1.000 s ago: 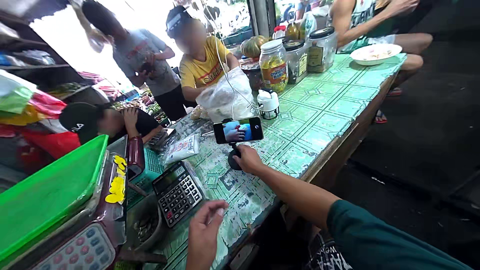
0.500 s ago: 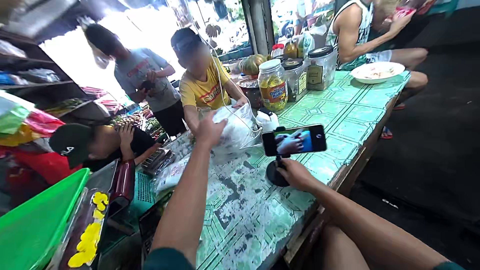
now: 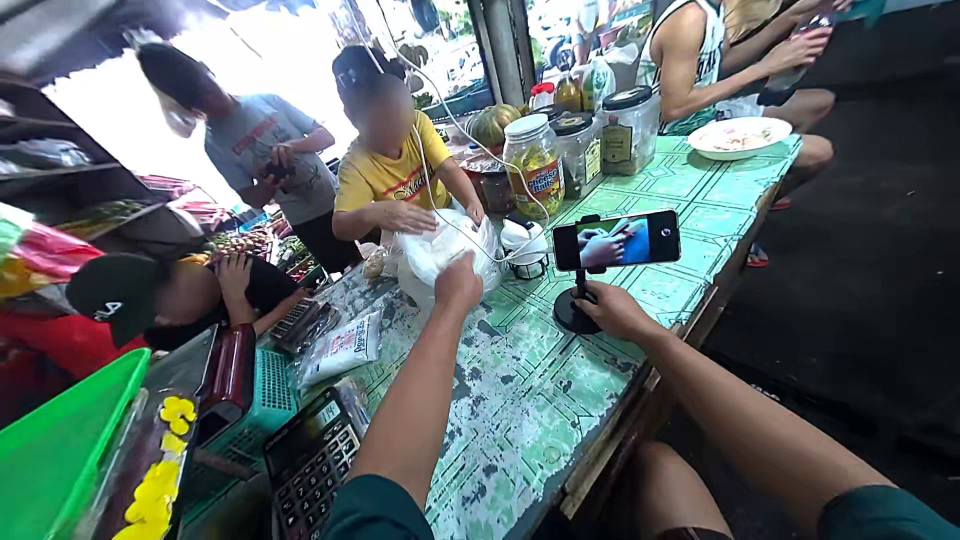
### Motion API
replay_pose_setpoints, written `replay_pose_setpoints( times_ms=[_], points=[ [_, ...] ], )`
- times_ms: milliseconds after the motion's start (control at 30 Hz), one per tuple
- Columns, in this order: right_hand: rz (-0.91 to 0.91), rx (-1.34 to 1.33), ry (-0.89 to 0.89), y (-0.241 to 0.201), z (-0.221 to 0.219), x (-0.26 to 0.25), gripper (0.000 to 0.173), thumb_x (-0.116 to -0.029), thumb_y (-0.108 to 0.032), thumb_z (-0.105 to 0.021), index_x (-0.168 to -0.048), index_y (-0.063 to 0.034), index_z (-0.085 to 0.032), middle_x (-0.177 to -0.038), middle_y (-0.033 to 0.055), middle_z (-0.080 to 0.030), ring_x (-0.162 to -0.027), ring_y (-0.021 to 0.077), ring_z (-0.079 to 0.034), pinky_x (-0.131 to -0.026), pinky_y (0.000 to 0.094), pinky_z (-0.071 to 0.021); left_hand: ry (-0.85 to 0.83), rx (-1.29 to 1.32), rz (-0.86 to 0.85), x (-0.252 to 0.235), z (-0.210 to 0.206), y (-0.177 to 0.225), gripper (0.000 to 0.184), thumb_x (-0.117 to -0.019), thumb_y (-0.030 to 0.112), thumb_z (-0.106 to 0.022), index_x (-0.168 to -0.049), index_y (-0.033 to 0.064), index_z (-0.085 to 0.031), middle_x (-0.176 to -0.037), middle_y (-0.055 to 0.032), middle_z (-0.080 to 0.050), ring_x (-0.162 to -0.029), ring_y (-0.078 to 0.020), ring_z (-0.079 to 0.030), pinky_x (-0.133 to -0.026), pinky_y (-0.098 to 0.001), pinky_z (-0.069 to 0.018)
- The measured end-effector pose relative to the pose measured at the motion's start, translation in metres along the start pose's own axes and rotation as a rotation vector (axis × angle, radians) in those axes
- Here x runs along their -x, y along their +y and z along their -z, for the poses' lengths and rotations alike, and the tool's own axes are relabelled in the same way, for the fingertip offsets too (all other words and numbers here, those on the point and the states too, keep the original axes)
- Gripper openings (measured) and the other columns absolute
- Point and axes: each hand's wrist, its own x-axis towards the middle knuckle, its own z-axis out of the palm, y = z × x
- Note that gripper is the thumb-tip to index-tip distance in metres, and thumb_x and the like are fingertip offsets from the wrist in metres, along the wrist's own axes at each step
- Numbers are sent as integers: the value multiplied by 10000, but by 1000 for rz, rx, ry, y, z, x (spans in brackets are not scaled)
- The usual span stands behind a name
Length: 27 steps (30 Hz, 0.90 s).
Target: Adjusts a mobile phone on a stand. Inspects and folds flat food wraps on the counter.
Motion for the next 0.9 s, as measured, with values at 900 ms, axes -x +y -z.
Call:
replay_pose_setpoints(
  times_ms=[900],
  points=[
    [569, -199, 244, -180, -60, 57, 421, -857, -95, -743, -1275, -77, -700, -1426, 119, -619, -1401, 290, -516, -1153, 505, -444, 26, 361, -97, 187, 68, 22, 407, -915, 169, -671, -1308, 103, -592, -1103, -135, -710, -1013, -286, -702, -878, -525, -568]
  ],
)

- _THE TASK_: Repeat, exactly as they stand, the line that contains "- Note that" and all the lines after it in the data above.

- _TASK ANSWER_:
- Note that gripper is the thumb-tip to index-tip distance in metres, and thumb_x and the like are fingertip offsets from the wrist in metres, along the wrist's own axes at each step
- Numbers are sent as integers: the value multiplied by 10000, but by 1000 for rz, rx, ry, y, z, x (spans in brackets are not scaled)
- The usual span stands behind a name
Length: 27 steps (30 Hz, 0.90 s).
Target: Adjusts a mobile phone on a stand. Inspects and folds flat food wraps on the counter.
Motion for the next 0.9 s, as measured, with values at 900 ms, axes -x +y -z.
Call:
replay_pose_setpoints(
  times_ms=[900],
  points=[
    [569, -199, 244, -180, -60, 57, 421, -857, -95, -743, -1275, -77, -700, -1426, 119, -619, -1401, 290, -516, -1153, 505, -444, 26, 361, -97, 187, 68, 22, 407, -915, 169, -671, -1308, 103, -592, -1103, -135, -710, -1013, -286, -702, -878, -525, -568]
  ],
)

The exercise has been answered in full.